WORK REQUIRED: Nothing but the lines holding the string "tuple" should appear in the answer. Copy them from the entries.

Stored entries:
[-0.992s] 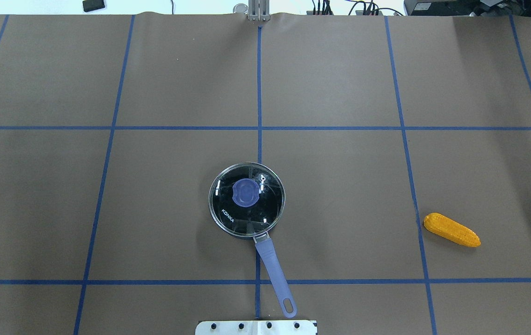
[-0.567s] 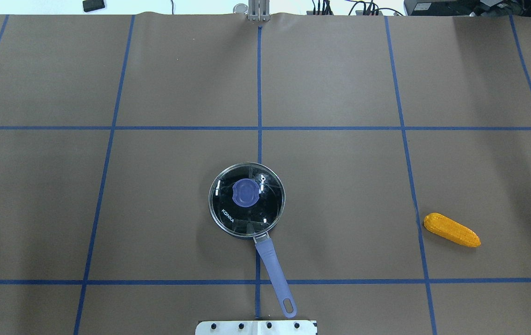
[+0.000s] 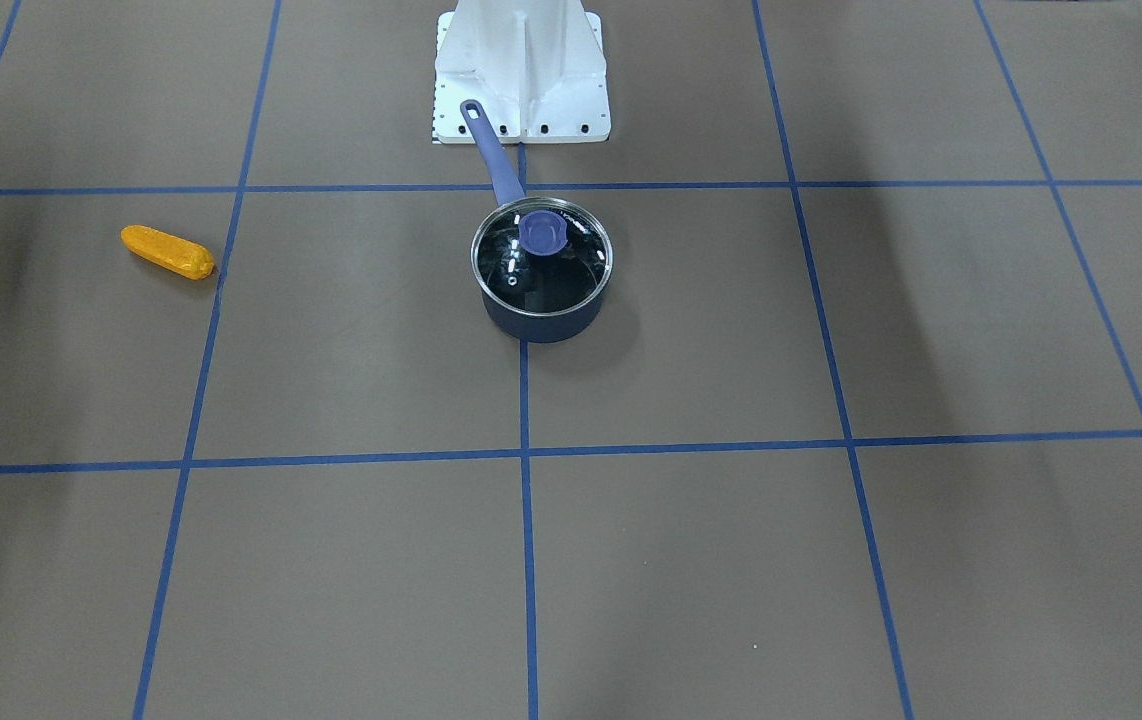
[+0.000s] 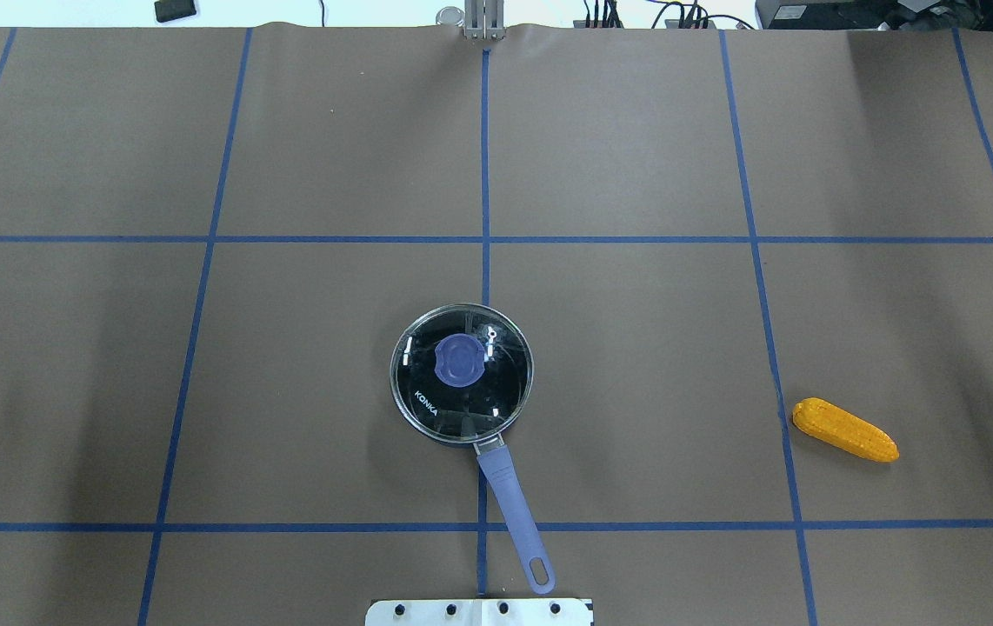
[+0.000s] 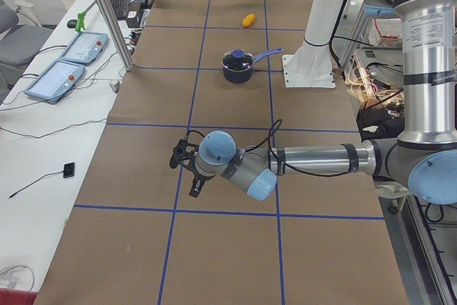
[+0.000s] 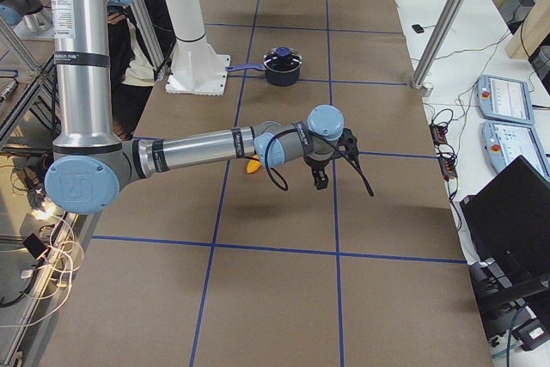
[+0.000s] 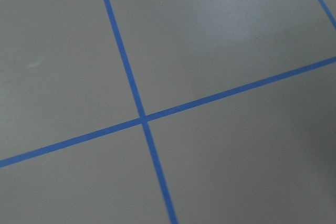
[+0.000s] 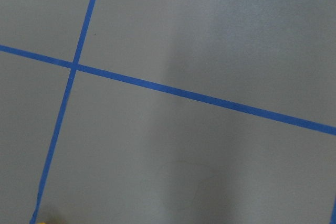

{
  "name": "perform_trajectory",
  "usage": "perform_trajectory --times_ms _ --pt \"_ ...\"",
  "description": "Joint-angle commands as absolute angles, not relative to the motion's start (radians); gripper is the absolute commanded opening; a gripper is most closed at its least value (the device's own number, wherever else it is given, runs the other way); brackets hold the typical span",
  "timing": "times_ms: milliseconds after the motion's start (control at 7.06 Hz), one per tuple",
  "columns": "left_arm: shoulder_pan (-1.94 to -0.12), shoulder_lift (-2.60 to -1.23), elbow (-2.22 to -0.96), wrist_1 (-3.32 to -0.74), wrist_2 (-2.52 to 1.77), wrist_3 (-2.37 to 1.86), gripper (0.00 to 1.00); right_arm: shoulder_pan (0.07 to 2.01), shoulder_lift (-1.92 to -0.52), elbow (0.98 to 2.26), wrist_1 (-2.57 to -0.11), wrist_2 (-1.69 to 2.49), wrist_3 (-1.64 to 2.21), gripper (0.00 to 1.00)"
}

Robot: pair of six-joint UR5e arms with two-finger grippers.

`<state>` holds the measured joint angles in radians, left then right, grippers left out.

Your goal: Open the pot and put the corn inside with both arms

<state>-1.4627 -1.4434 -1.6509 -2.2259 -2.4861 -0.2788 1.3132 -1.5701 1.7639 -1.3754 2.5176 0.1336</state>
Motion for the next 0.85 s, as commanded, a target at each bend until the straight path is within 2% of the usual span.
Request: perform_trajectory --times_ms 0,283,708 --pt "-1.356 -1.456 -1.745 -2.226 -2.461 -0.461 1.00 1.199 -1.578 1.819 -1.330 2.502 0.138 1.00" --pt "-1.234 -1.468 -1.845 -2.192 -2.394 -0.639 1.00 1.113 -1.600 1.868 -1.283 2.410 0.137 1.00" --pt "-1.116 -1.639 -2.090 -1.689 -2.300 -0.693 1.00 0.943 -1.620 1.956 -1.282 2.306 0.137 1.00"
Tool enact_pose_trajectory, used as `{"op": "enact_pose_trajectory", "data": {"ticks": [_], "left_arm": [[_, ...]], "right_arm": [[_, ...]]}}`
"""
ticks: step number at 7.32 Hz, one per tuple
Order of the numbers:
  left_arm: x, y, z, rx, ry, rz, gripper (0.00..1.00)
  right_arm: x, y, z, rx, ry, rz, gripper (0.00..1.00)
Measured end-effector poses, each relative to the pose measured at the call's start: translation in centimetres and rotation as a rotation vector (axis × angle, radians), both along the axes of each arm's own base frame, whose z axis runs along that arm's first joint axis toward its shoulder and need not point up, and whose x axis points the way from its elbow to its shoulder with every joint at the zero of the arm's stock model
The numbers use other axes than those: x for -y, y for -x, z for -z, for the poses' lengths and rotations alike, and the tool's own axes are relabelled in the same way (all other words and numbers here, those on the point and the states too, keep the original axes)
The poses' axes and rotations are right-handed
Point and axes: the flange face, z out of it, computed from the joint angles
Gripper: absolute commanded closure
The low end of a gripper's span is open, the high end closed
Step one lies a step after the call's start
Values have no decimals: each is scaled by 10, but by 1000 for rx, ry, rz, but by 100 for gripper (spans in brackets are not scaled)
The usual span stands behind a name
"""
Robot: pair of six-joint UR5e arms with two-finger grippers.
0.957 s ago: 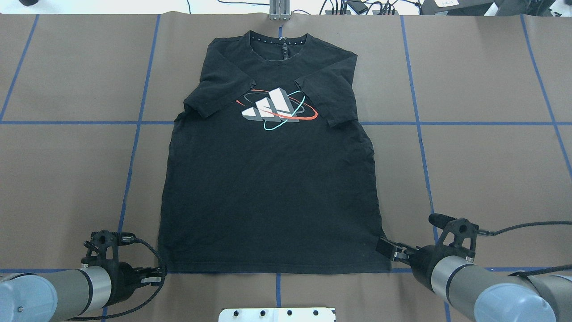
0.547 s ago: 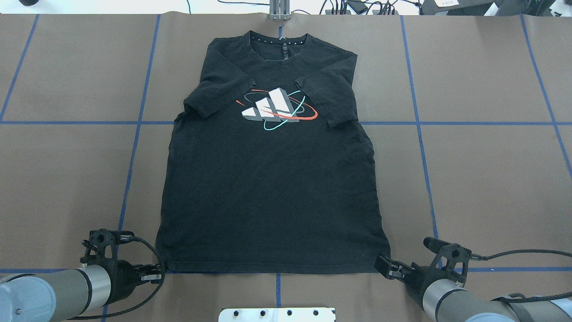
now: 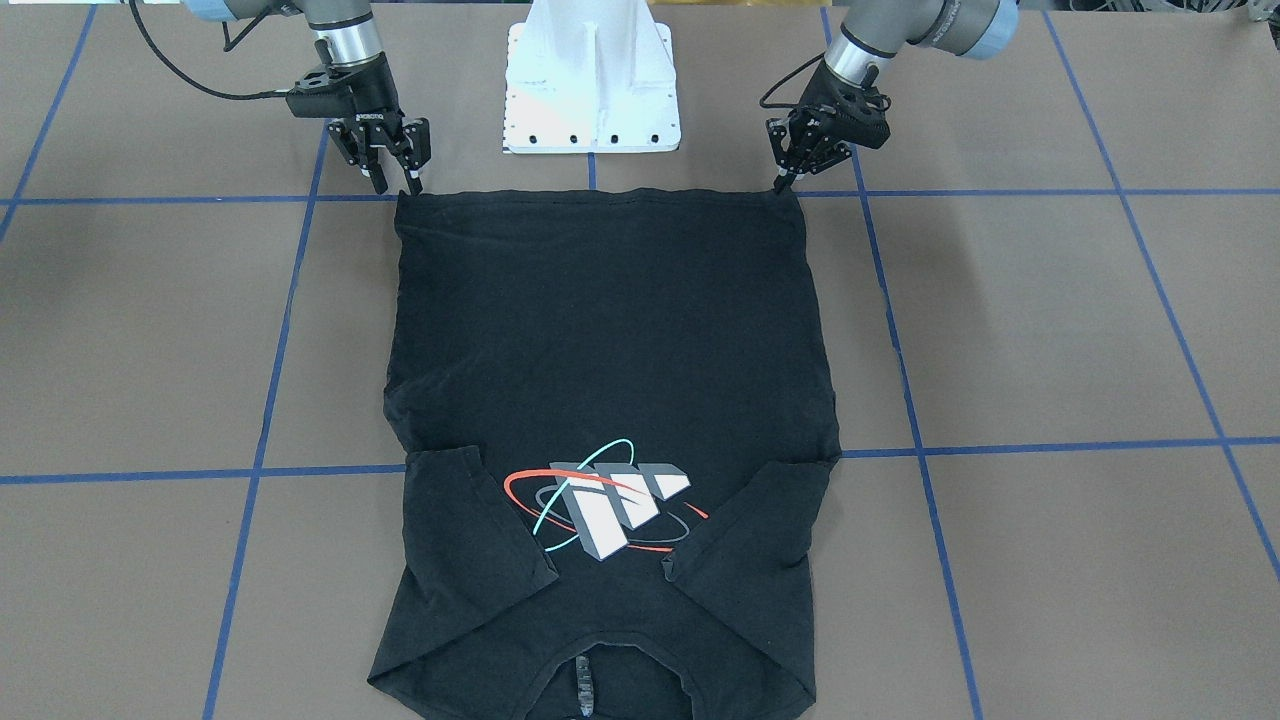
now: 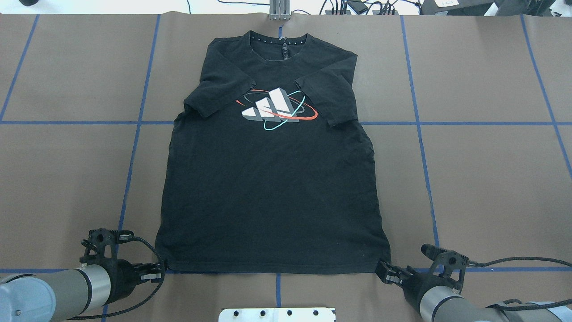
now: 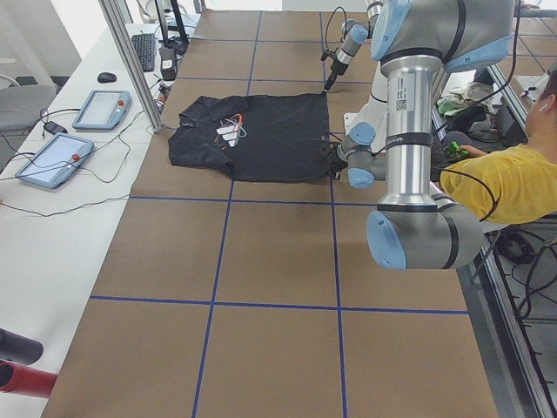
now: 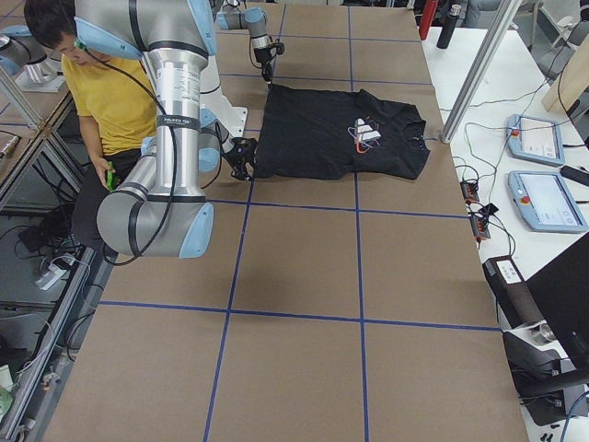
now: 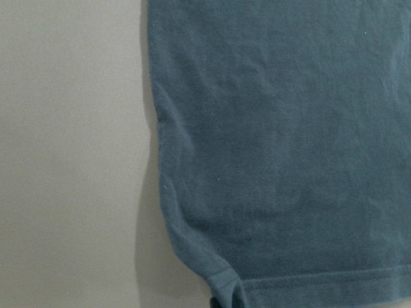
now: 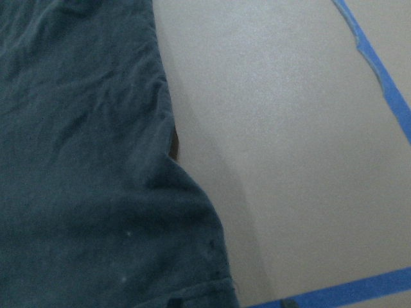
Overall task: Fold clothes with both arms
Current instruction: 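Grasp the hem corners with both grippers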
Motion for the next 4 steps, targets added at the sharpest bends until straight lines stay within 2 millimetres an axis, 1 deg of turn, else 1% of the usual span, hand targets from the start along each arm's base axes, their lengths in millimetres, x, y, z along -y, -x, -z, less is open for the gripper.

RESPONSE BOX:
  "timing": "times_ms: milliseconds after the motion's start (control at 7.06 Hz), one per tuple",
ticks: step number at 7.32 Hz, one per tuple

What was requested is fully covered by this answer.